The many hoaxes on colleges campuses, mostly involving untrue reports of rapes and racial attacks, often turn out to be teaching instruments of a sort, conscious lies intended to reveal broad truths about the constant victimization of women and minorities. After the Tawana Brawley case, an article in the Nation magazine said the faked kidnapping and rape she reported were useful because they called attention to the suffering of blacks, so “in cultural perspective, if not in fact, it doesn’t matter whether the crime occurred or not.”

Many of the campus hoaxes owe something to the postmodern notion that there is no literal truth, only voices and narratives. If so, who can object if you make up a narrative that expresses the truth you feel? This attitude seeps into therapy, often through therapists who guide patients to the feeling that parents must have abused them. After one California patient sued her parents, her therapist said, “I don’t care if it’s true. … What actually happened is irrelevant to me.”

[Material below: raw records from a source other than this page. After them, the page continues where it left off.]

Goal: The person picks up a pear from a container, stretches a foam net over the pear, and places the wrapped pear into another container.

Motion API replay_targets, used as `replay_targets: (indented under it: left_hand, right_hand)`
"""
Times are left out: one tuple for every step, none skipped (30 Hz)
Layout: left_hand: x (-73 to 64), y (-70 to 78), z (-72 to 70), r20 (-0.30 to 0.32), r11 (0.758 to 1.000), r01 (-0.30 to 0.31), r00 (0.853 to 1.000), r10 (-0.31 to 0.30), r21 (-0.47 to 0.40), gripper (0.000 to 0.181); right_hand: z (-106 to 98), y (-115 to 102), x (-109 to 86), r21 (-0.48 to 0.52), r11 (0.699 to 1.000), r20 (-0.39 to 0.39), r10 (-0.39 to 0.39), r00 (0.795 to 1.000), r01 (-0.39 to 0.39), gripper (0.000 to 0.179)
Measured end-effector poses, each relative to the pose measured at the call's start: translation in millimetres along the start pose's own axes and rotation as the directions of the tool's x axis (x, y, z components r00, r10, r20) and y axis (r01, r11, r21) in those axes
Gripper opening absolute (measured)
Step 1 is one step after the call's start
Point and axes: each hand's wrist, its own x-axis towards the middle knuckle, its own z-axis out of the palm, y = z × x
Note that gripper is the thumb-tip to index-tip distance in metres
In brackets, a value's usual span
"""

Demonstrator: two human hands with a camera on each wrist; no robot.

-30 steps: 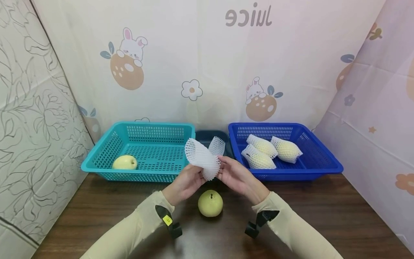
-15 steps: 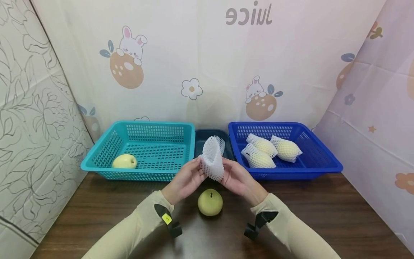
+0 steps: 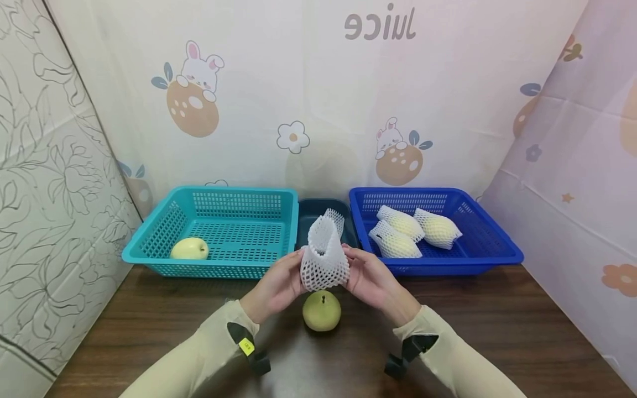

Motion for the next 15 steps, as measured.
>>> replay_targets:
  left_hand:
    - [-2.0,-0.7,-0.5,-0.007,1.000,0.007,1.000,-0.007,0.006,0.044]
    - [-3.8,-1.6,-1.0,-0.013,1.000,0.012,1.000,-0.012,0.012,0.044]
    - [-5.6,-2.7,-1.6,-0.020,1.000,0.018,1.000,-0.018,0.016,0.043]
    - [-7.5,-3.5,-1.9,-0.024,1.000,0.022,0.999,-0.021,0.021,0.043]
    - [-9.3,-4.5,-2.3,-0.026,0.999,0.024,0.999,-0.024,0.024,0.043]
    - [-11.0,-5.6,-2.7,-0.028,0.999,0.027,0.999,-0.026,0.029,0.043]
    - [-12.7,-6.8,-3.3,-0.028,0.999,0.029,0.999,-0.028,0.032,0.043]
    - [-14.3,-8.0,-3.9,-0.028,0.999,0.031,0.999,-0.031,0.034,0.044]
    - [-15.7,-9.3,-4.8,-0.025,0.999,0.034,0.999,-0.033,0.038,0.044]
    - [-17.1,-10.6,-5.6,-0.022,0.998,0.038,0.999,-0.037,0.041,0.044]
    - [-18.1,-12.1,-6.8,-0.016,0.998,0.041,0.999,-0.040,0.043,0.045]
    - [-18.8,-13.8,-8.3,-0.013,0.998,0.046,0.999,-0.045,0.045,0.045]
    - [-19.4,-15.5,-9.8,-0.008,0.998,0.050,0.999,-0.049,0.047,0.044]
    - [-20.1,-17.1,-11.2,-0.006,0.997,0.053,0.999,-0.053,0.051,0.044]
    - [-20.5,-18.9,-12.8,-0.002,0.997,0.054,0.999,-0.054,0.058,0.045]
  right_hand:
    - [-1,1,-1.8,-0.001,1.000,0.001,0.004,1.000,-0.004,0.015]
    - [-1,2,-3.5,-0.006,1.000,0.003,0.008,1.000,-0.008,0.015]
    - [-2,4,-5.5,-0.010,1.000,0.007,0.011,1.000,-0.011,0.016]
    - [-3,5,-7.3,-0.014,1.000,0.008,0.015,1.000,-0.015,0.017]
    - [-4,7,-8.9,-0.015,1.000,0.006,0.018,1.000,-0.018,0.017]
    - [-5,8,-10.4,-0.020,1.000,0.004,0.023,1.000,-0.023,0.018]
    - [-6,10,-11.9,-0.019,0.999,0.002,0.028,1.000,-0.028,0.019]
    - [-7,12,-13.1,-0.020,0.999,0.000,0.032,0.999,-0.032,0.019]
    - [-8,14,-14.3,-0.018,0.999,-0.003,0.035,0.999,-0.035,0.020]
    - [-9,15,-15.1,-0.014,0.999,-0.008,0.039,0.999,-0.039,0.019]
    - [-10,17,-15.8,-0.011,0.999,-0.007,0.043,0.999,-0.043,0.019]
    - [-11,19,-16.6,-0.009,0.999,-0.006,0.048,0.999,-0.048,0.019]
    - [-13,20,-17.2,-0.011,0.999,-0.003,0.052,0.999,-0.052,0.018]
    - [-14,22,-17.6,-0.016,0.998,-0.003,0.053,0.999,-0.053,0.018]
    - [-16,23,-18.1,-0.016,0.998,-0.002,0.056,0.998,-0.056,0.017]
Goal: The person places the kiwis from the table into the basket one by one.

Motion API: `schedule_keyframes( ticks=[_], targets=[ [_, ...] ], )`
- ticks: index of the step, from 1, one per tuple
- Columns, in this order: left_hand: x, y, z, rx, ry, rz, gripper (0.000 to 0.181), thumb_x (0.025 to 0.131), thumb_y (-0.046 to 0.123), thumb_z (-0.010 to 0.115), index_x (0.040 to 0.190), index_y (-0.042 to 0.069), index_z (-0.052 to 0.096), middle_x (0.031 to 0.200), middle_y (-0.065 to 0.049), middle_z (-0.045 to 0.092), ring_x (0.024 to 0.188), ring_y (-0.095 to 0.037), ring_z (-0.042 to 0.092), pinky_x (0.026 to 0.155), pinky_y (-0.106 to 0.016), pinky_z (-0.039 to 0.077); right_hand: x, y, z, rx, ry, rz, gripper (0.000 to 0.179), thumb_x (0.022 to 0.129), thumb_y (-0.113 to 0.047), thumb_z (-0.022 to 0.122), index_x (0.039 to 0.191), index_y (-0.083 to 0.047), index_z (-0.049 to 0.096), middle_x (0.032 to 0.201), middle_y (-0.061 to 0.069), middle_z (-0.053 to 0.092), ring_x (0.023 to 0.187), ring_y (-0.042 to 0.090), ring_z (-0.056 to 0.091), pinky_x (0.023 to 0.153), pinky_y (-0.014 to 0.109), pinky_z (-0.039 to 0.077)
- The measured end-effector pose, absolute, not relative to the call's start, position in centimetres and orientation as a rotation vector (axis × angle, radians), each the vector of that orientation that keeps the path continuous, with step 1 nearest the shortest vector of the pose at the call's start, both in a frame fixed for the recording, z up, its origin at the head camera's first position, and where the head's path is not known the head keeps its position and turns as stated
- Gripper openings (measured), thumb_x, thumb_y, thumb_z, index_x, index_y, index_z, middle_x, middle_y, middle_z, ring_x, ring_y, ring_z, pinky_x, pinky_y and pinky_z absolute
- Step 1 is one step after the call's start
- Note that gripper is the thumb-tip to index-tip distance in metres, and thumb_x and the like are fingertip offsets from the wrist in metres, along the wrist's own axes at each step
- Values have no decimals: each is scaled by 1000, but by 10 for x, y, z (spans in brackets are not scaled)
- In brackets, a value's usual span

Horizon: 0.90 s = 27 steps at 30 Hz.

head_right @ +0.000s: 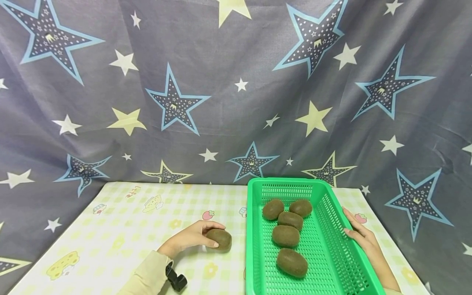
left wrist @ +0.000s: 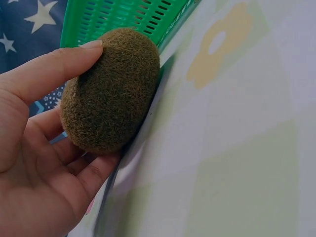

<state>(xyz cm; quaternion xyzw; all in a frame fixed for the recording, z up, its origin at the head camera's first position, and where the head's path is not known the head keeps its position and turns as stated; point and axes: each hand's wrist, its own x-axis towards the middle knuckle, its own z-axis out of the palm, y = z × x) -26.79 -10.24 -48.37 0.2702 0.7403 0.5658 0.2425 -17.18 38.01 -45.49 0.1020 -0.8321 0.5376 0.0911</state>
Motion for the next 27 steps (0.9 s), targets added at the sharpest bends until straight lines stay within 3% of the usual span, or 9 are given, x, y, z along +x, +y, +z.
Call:
schedule_keyframes(
  ticks=[1, 4, 6, 8, 11, 14, 18, 21, 27],
  targets=[
    [-268, -102, -484, 732, 2023, 1551, 52, 79, 3, 73, 127, -6, 54, 109, -8, 65, 92, -14, 59, 83, -23, 47, -172, 380, -455, 307, -2460, 1615, 53, 103, -15, 36, 152, -17, 17, 144, -34, 20, 128, -18, 9, 114, 31, -6],
    [-267, -103, -485, 726, 2024, 1561, 51, 79, 4, 74, 126, -6, 55, 109, -7, 65, 91, -14, 59, 83, -23, 48, -172, 380, -455, 308, -2466, 1601, 52, 103, -15, 36, 152, -18, 17, 144, -33, 20, 128, -19, 9, 113, 23, -2],
    [-268, -102, -486, 728, 2030, 1561, 50, 79, 4, 74, 125, -5, 56, 107, -7, 65, 91, -14, 59, 82, -23, 48, -171, 379, -454, 306, -2485, 1562, 52, 103, -16, 36, 152, -18, 17, 144, -33, 20, 127, -19, 9, 103, 5, 6],
    [-268, -102, -487, 736, 2044, 1552, 48, 79, 6, 74, 123, -5, 57, 106, -6, 66, 90, -14, 60, 81, -23, 48, -171, 379, -454, 304, -2491, 1561, 52, 103, -17, 35, 152, -17, 17, 145, -32, 19, 127, -19, 9, 96, -1, 10],
    [-269, -102, -488, 745, 2058, 1542, 47, 80, 7, 74, 122, -4, 58, 103, -5, 66, 89, -15, 60, 80, -23, 49, -169, 378, -453, 301, -2498, 1563, 52, 103, -17, 35, 152, -17, 16, 146, -32, 19, 128, -18, 8, 89, -4, 14],
    [-269, -102, -488, 755, 2068, 1534, 47, 80, 9, 74, 122, -4, 59, 102, -5, 66, 88, -16, 60, 79, -23, 49, -170, 378, -453, 299, -2494, 1577, 52, 104, -18, 35, 152, -19, 17, 145, -33, 19, 128, -18, 9, 90, -4, 15],
    [-269, -101, -488, 770, 2077, 1535, 46, 80, 8, 73, 122, -4, 59, 102, -6, 66, 88, -15, 60, 80, -24, 49, -172, 379, -454, 323, -2450, 1618, 52, 103, -14, 36, 152, -16, 17, 144, -34, 21, 126, -20, 9, 113, 21, -3],
    [-268, -101, -486, 761, 2088, 1539, 45, 80, 8, 73, 122, -3, 59, 103, -6, 66, 89, -13, 60, 80, -23, 48, -173, 380, -456, 346, -2412, 1652, 53, 102, -11, 36, 151, -14, 17, 144, -33, 21, 126, -20, 9, 108, 48, -19],
    [-267, -101, -479, 756, 2145, 1541, 47, 80, 10, 74, 123, 0, 59, 108, -6, 65, 95, -17, 59, 83, -24, 48, -175, 383, -458, 360, -2402, 1636, 53, 102, -9, 36, 151, -13, 17, 143, -34, 22, 126, -21, 8, 106, 49, -22]
  ],
)
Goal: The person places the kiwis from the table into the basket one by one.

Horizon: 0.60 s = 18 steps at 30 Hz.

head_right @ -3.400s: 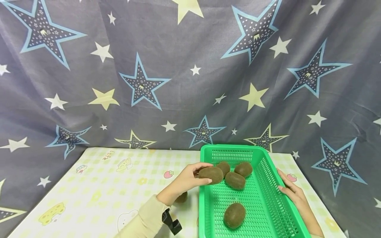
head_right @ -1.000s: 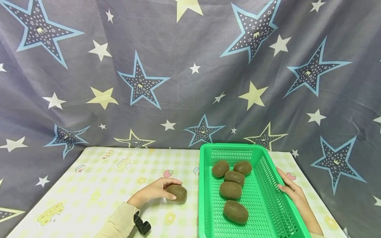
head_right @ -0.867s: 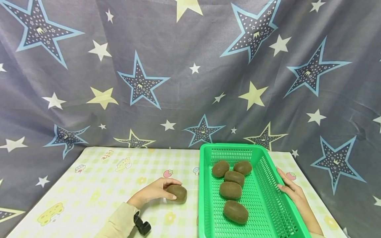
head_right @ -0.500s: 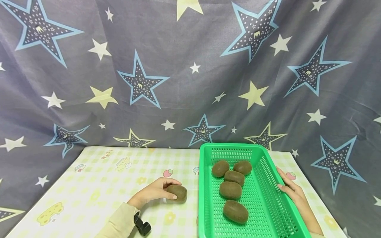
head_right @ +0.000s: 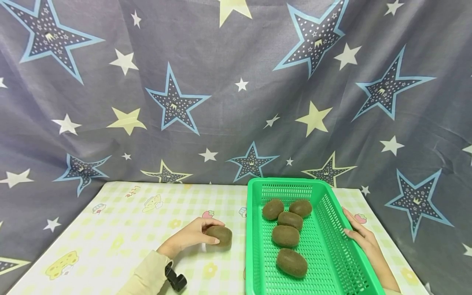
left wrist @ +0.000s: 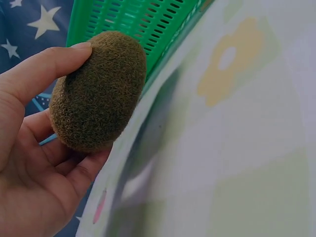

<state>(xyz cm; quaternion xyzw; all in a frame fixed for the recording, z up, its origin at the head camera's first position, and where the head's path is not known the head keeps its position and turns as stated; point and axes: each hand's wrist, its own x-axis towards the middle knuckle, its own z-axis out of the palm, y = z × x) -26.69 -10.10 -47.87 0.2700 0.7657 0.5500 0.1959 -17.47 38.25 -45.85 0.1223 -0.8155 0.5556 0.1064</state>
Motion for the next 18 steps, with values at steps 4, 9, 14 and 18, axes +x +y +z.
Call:
schedule_keyframes(
  ticks=[4, 9, 14, 18],
  targets=[
    [-267, -100, -473, 763, 2176, 1541, 48, 80, 12, 74, 125, 2, 59, 110, -6, 64, 110, -27, 53, 92, -30, 45, -174, 382, -458, 360, -2401, 1632, 53, 102, -9, 36, 151, -11, 18, 144, -33, 22, 126, -20, 9, 110, 40, -19],
    [-268, -98, -463, 778, 2232, 1525, 50, 80, 16, 75, 125, 2, 59, 114, -7, 61, 106, -26, 55, 90, -31, 46, -172, 380, -455, 334, -2455, 1574, 52, 103, -13, 36, 151, -13, 17, 145, -32, 20, 127, -19, 10, 99, 0, 8],
    [-268, -95, -454, 790, 2226, 1554, 51, 79, 13, 74, 125, -1, 58, 111, -9, 64, 92, -15, 59, 81, -26, 48, -171, 379, -454, 329, -2487, 1526, 52, 103, -15, 36, 152, -14, 17, 146, -32, 20, 128, -19, 10, 90, -5, 14],
    [-269, -92, -449, 803, 2222, 1585, 50, 78, 11, 74, 124, 0, 59, 109, -9, 66, 91, -14, 60, 81, -25, 49, -171, 379, -454, 331, -2486, 1529, 52, 103, -15, 36, 152, -16, 17, 145, -32, 20, 129, -18, 10, 90, -4, 14]
  ],
)
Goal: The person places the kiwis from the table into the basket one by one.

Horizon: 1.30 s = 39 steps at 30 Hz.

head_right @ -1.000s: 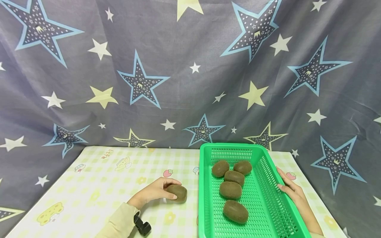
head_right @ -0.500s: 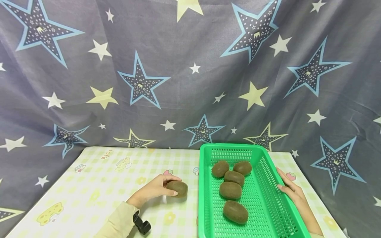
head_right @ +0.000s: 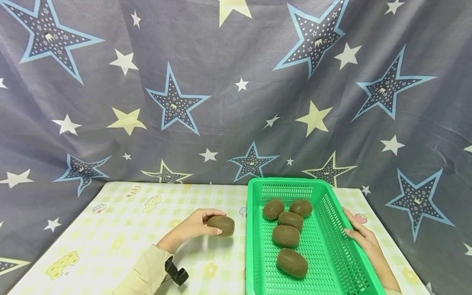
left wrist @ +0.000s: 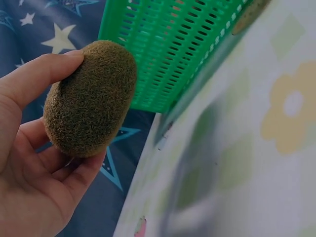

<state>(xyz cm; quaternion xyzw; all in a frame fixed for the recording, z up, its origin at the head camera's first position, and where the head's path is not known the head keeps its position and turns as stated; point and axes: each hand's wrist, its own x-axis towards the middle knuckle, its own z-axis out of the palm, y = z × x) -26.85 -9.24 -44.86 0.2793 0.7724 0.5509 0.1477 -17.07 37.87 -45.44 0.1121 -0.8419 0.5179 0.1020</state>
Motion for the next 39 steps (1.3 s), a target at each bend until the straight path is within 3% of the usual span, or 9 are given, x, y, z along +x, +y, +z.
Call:
schedule_keyframes(
  ticks=[4, 7, 11, 21, 25, 27, 30, 34, 39],
  targets=[
    [-268, -90, -444, 800, 2212, 1621, 49, 78, 9, 74, 124, 1, 60, 108, -10, 66, 90, -14, 61, 80, -25, 50, -172, 380, -456, 360, -2458, 1526, 52, 102, -12, 36, 151, -12, 18, 145, -32, 22, 129, -18, 11, 100, 1, 9],
    [-267, -87, -440, 800, 2210, 1646, 48, 78, 7, 74, 124, 1, 60, 108, -11, 66, 89, -14, 61, 79, -24, 50, -173, 381, -458, 390, -2427, 1541, 52, 102, -8, 36, 151, -10, 19, 144, -33, 23, 127, -20, 11, 112, 22, -6],
    [-261, -82, -429, 807, 2197, 1694, 47, 78, 3, 73, 123, -3, 59, 107, -15, 66, 87, -14, 61, 77, -24, 51, -174, 382, -459, 409, -2396, 1600, 53, 101, -7, 36, 151, -12, 18, 143, -34, 23, 126, -21, 10, 108, 44, -20],
    [-242, -67, -396, 795, 2167, 1752, 46, 78, 1, 72, 122, -6, 58, 102, -14, 67, 82, -11, 60, 72, -22, 51, -174, 382, -459, 419, -2399, 1577, 52, 101, -6, 36, 150, -7, 18, 143, -34, 23, 127, -20, 10, 109, 37, -19],
    [-241, -60, -392, 826, 2160, 1765, 47, 78, 1, 72, 122, -8, 58, 102, -15, 67, 81, -9, 59, 71, -21, 50, -174, 382, -458, 417, -2437, 1469, 53, 101, -5, 36, 151, -11, 19, 143, -34, 22, 126, -21, 12, 107, 10, -2],
    [-241, -56, -390, 843, 2157, 1768, 47, 78, 0, 72, 122, -10, 57, 103, -16, 66, 81, -9, 59, 71, -20, 50, -174, 381, -458, 418, -2442, 1456, 53, 101, -5, 36, 151, -10, 19, 143, -34, 22, 126, -21, 12, 103, 4, 3],
    [-239, -50, -386, 846, 2185, 1753, 46, 78, 2, 72, 121, -7, 59, 103, -14, 67, 81, -8, 59, 74, -21, 49, -173, 381, -458, 414, -2427, 1508, 52, 101, -6, 36, 151, -8, 19, 143, -34, 22, 126, -21, 11, 111, 21, -8],
    [-236, -43, -382, 861, 2200, 1745, 45, 77, 4, 73, 120, -2, 62, 105, -12, 67, 83, -6, 59, 77, -22, 47, -173, 382, -459, 401, -2396, 1608, 53, 102, -7, 36, 151, -10, 18, 143, -34, 23, 126, -21, 10, 107, 44, -22],
    [-236, -32, -379, 952, 2164, 1750, 43, 78, 1, 72, 119, -4, 61, 107, -16, 65, 81, -5, 57, 74, -20, 49, -174, 382, -459, 397, -2400, 1591, 52, 101, -7, 36, 151, -9, 18, 142, -35, 24, 126, -21, 11, 110, 32, -17]
  ],
)
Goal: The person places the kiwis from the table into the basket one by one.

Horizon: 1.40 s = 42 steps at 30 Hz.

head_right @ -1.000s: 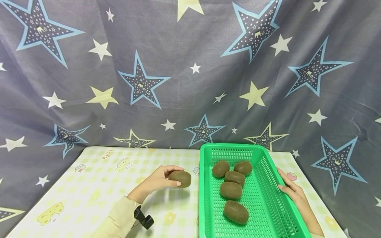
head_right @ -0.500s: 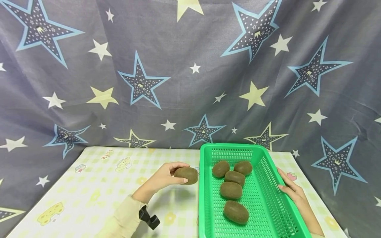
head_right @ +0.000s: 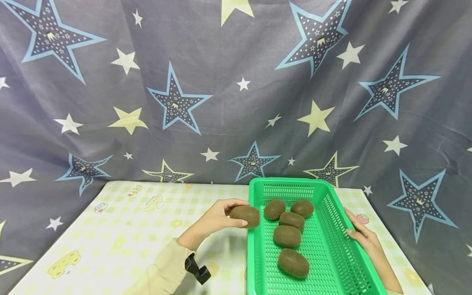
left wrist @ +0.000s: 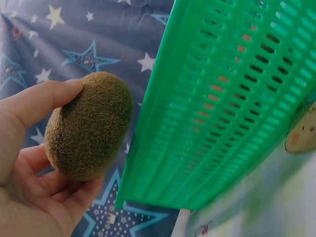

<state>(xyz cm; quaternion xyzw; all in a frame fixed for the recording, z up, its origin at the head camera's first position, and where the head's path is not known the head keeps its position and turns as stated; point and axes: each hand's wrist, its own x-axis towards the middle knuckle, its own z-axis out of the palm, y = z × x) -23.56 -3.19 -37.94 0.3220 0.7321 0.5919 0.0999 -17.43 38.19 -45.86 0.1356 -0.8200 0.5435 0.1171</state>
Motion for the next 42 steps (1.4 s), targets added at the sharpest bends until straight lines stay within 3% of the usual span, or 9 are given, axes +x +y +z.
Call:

Certainly our culture is awash in lies — politicians, professors, reporters, columnists, scientists, etc., so much so that numbness has set in. “Emotional truth” seems to take advantage of this numbness over a culture saturated in lies. If you can’t believe the literal truth anymore, why not trust your own emotional response to stories?

Press coverage of Hurricane Katrina was loaded with stories and claims that turned out to be wildly untrue. But the emotions stirred by TV’s often fanciful coverage were powerful, and the most emotional of the media stars — Brian Williams and Anderson Cooper — strongly advanced their careers. If emotional impact keeps advancing at the price of truth, we will all be in trouble.